Task item =
Search the data below for the string "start". Extract every line that contains it.

____________________

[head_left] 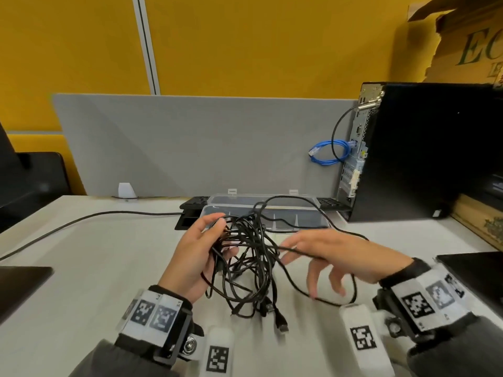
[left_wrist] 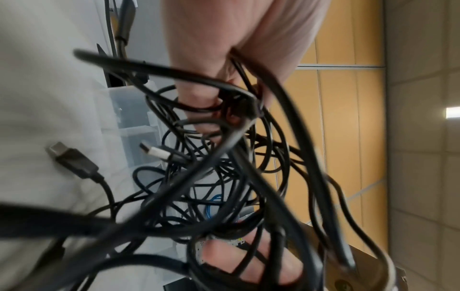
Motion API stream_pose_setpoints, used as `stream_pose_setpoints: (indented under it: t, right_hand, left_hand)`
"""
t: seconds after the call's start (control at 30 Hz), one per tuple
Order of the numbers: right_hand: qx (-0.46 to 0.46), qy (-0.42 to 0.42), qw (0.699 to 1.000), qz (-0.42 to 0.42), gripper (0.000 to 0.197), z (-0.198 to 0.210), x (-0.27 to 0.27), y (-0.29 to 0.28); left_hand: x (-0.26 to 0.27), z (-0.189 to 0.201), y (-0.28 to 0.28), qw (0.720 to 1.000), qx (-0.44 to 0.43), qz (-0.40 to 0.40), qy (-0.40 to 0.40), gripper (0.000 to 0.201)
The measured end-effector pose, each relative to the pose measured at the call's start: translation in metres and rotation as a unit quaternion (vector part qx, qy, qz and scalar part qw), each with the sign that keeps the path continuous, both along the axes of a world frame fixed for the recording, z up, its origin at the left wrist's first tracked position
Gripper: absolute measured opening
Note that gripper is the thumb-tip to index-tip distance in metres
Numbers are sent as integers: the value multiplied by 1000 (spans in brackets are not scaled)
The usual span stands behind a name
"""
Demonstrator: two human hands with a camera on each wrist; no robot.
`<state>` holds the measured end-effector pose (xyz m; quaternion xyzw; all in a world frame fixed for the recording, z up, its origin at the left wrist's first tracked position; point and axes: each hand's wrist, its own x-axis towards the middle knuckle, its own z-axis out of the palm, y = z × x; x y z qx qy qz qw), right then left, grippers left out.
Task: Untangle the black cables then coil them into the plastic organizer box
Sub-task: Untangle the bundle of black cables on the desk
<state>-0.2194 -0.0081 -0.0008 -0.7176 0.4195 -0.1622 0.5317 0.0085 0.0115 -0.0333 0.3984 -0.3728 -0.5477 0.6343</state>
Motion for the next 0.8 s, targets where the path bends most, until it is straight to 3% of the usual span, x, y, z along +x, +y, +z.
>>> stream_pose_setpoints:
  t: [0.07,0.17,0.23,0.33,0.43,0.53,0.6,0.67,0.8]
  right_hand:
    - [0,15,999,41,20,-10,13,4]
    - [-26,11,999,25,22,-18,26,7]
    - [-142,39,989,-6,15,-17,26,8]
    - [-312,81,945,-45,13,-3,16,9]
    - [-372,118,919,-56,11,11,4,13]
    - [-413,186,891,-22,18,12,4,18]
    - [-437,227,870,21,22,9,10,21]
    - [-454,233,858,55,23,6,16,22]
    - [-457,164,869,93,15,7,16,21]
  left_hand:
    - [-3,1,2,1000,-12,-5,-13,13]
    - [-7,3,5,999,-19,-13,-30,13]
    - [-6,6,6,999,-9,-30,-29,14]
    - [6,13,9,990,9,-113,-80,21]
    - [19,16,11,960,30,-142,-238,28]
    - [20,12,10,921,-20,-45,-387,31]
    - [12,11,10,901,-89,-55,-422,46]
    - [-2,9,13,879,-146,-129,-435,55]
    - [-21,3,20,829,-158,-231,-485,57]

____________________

Completed task =
t: seconds after the call's start (control at 30 Hz), one per tuple
The measured end-effector pose, each relative to the pose measured at the call's start: translation in metres and rotation as a unit quaternion (vector part qx, qy, qz and scalar part qw), each with the sign that keeps the path continuous, both along the axes of a world frame fixed for the recording, z up, its origin at the left wrist's first tracked position

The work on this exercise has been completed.